Writing about a post on gapingvoid which asks "How well does open source currently meet the needs of shareholders and CEOs", Seth Giddon remarks:
Almost no new idea meets the needs of shareholders and CEOs. That's because most of all they need predictability and apparent freedom from risk. This is why public companies are almost always on the road to disaster. They flee from change in order to do what they think is meeting the needs of those constituents. They fight changes in laws, policies, technologies and markets because their CEO (especially) wants a nice even flight pattern while he racks up big time options.
Simple example: blogging. Blogging doesn't seem to fit into the command and control mindset of media companies. It doesn't seem to have obvious ad-driven or traffic-driven payoffs. It represents a threat (or at least volatility) to the stock price. So they ignore them. Until, of course, a blog has a greater circulation than the company's magazine.

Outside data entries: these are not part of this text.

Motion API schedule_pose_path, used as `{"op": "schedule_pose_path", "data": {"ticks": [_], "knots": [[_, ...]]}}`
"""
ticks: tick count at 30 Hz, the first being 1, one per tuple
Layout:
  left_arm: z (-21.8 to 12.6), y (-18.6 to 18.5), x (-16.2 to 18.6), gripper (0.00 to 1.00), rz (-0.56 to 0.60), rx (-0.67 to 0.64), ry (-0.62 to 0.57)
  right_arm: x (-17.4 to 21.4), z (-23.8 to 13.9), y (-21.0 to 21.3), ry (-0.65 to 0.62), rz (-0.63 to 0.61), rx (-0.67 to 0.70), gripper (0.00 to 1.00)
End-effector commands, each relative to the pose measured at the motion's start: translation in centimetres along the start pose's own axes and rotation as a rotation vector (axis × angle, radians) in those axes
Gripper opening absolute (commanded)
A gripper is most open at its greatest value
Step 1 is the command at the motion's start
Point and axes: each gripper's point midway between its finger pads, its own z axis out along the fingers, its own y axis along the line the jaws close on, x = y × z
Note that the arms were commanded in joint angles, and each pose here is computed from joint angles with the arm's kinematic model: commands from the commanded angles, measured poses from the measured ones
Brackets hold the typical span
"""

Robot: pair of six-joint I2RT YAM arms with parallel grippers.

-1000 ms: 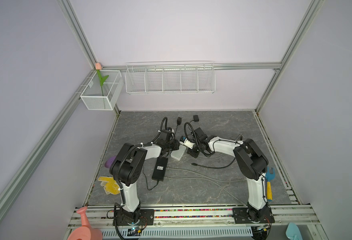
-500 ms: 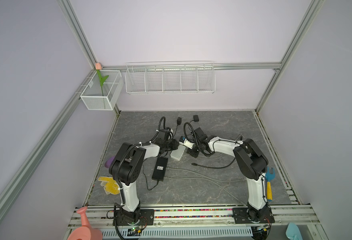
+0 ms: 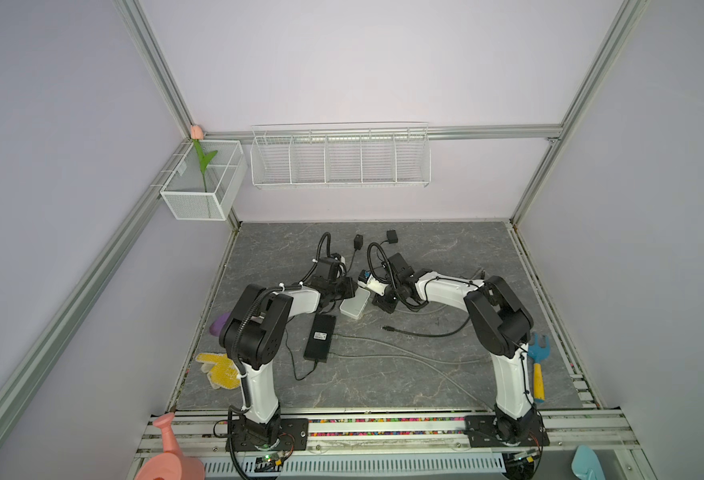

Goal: Insert the plug into the switch port
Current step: 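Open the right gripper and lift it away while the left gripper releases the box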

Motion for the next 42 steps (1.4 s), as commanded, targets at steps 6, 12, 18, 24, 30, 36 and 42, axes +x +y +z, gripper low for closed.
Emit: {"op": "schedule_pose_path", "data": {"ticks": [6,12,18,24,30,36,42], "knots": [[0.6,-4.0,11.4,0.24,-0.010,0.145,0.377,-11.4,-2.4,-0.6,-0.400,-0.169,0.081,0.07],[0.8,-2.4,8.7,0.24,-0.077,0.139,0.313,-8.6,-3.3,-2.1,-0.288,-0.192,0.184,0.22],[-0.1,-1.2,6.0,0.24,-0.127,0.129,0.223,-6.9,-6.1,-2.6,-0.236,-0.208,0.246,0.34],[-1.5,-1.4,4.9,0.28,-0.113,0.122,0.186,-4.7,-8.8,-1.6,-0.159,-0.163,0.248,0.36],[-4.0,-1.0,3.7,0.32,-0.117,0.117,0.116,0.0,-9.7,1.4,-0.065,-0.120,0.167,0.36],[-7.2,-2.1,2.4,0.34,-0.085,0.132,0.035,7.3,-8.0,4.3,0.169,-0.063,0.078,0.33],[-9.7,-3.0,3.1,0.35,-0.071,0.156,0.011,9.3,-7.9,5.4,0.219,-0.049,0.067,0.33]]}}
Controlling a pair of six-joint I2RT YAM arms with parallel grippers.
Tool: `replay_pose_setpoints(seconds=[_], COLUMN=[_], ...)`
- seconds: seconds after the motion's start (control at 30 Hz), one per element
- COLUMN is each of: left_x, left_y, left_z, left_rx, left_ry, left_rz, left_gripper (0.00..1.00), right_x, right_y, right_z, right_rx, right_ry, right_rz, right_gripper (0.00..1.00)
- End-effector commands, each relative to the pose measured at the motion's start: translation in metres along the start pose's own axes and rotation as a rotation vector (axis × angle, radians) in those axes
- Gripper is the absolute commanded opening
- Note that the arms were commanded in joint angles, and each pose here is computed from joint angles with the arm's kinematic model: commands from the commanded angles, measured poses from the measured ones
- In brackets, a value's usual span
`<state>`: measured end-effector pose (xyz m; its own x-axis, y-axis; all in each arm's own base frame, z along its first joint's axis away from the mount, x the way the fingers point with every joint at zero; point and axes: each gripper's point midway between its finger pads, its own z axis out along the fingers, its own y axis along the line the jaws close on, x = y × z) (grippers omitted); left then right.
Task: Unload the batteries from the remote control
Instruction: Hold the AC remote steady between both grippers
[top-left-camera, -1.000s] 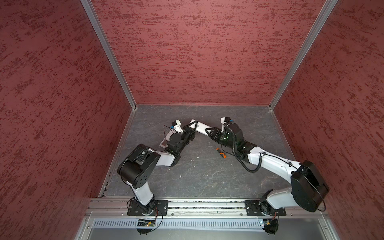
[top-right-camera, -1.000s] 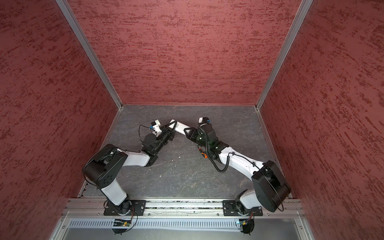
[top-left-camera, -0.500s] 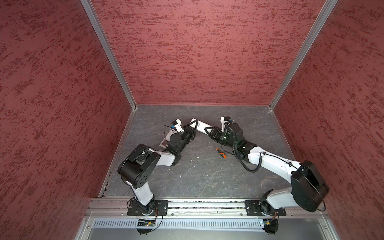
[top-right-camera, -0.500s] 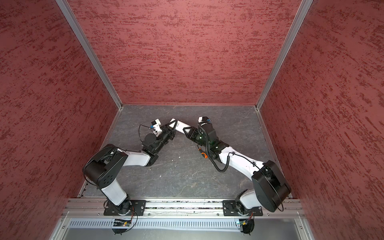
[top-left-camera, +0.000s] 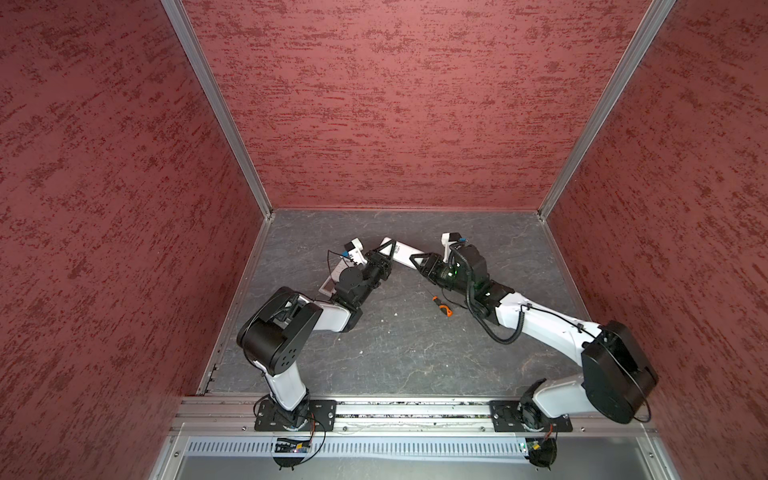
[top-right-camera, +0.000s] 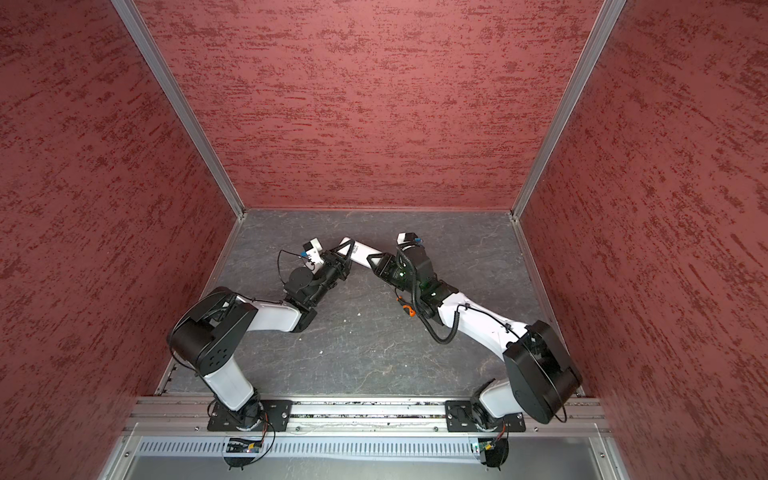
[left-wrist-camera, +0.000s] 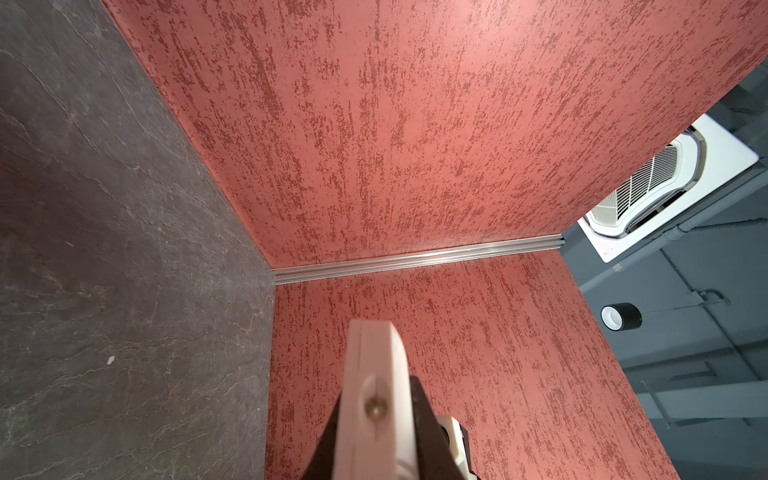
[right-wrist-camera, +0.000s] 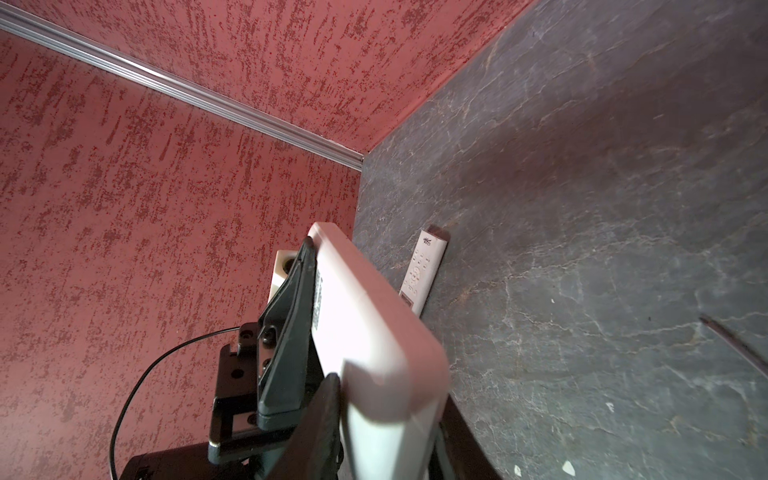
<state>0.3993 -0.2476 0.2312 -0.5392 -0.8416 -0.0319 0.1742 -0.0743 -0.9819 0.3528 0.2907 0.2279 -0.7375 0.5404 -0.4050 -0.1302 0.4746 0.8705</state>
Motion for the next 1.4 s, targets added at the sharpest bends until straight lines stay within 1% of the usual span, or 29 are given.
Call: replay_pose_setpoints(seconds=[0.0,0.3,0.47,0.6,0.8,0.83,0.93,1.03,1.13,1.2,1.37], left_x=[-0.001,-0.002,0.001,0.002,0.005,0.006,0.007,0.008,0.006,0.004,-0.005], left_y=[-0.03,-0.038,-0.039,-0.039,-0.042,-0.042,-0.04,-0.039,-0.039,-0.041,-0.048], left_z=[-0.003,-0.005,-0.006,-0.006,-0.004,-0.004,-0.002,-0.002,-0.003,-0.004,-0.007], left_rx=[0.074,0.068,0.07,0.073,0.079,0.078,0.073,0.07,0.07,0.073,0.087], left_ry=[0.015,0.025,0.03,0.024,0.036,0.039,0.046,0.047,0.043,0.04,0.026], left_rz=[0.019,0.022,0.028,0.03,0.035,0.037,0.037,0.037,0.04,0.041,0.059], left_gripper=[0.0,0.0,0.0,0.0,0.0,0.0,0.0,0.0,0.0,0.0,0.0], right_x=[-0.003,-0.001,-0.001,-0.003,-0.004,-0.001,-0.001,0.001,0.005,0.007,0.013], right_y=[-0.018,-0.026,-0.024,-0.021,-0.013,-0.021,-0.02,-0.021,-0.025,-0.028,-0.034], right_z=[-0.006,-0.01,-0.007,-0.003,0.003,0.008,0.011,0.014,0.016,0.015,0.011], right_rx=[0.073,0.095,0.095,0.091,0.072,0.09,0.087,0.088,0.092,0.097,0.094], right_ry=[-0.017,-0.011,-0.002,0.0,0.013,0.026,0.031,0.041,0.056,0.057,0.072], right_rz=[0.009,0.002,-0.003,-0.008,-0.015,-0.01,-0.01,-0.008,0.001,0.011,0.032], right_gripper=[0.32,0.33,0.43,0.48,0.48,0.48,0.48,0.45,0.36,0.33,0.3])
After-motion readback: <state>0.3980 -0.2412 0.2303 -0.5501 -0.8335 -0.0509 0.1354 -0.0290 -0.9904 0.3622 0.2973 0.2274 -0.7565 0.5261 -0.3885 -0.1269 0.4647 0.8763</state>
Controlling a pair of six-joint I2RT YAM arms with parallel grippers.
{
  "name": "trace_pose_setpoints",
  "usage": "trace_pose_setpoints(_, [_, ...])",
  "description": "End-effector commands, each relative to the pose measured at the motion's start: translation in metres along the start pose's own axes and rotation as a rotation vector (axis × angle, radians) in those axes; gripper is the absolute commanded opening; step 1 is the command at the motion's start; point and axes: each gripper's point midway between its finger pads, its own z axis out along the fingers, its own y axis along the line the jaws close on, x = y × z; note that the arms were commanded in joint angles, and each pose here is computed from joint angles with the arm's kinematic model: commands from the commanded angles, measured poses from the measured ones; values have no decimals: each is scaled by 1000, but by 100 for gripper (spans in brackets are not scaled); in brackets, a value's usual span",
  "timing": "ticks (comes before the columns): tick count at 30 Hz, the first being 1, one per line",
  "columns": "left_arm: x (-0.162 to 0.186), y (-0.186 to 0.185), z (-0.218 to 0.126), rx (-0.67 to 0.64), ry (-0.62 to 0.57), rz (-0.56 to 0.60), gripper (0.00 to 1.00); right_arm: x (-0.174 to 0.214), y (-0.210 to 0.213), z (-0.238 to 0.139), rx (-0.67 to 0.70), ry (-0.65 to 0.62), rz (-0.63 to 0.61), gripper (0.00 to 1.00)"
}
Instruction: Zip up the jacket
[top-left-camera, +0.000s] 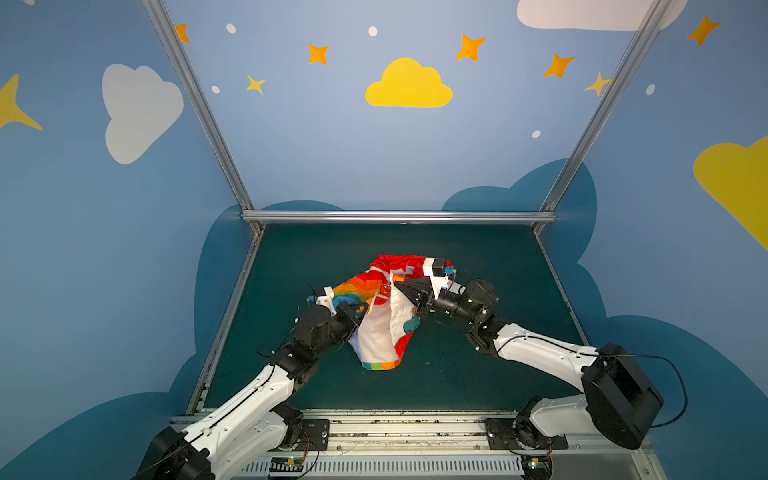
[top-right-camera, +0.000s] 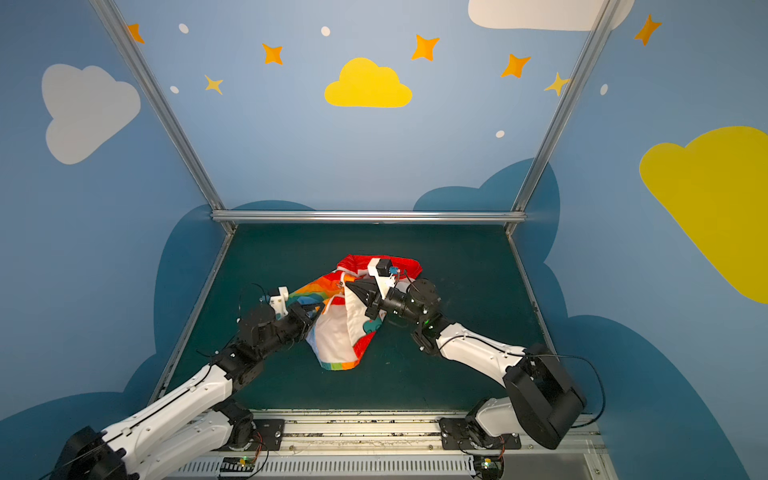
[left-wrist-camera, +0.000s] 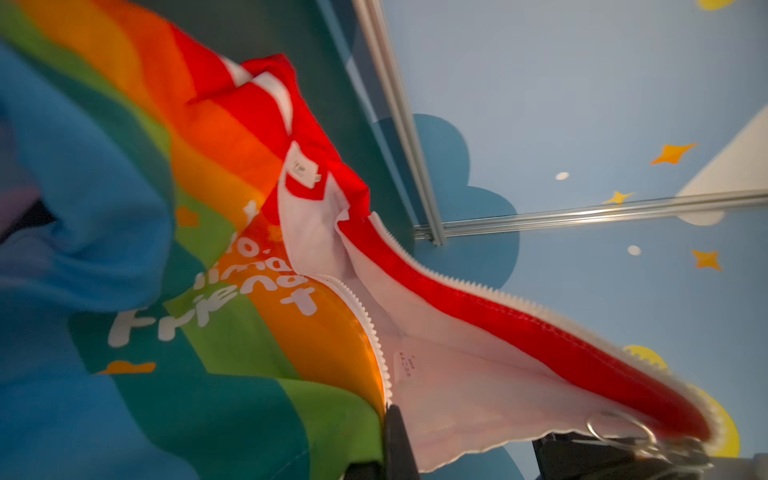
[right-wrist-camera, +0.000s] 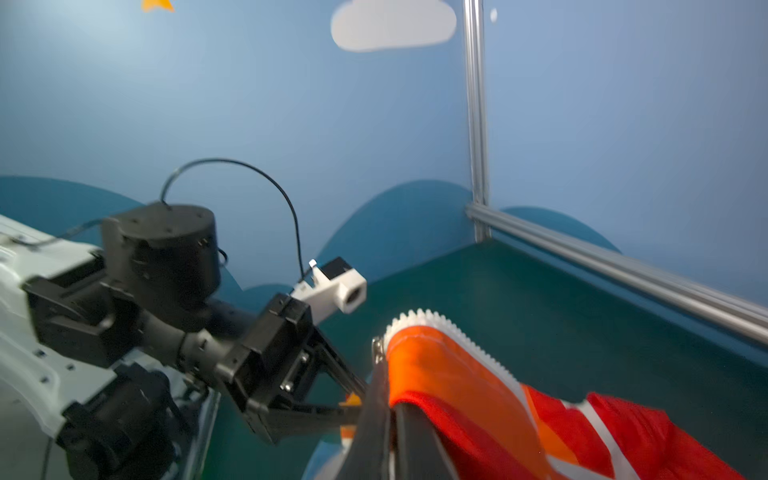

Maybe one of the reasons -- apart from the technical aspects -- that Second Life is the corporations' favourite is that it offers this predictability (unlike blogs). As the German journalist Mario Sixtus points out, here the real world is indeed repeating itself: put up billboards, open up a shop or an embassy, show ads on huge screens, have sales parties: Just the way it used to be in times of old mass media; no need to learn new rules of communication. Also: The more money you have, the more attention you get because it alllows you to drum the loudest (or buy the biggest island or have the largest penis). What's also interesting is the worldview behind this form of marketing. Just like 80 years ago it tries to appeal to the irrational forces within human beings; maybe that's one of the reasons why there's so much sex in Second Life. But within the new mediasphere of blogs this approach doesn't work β because it's about exchange, conversation and respect - at least in its ideal state.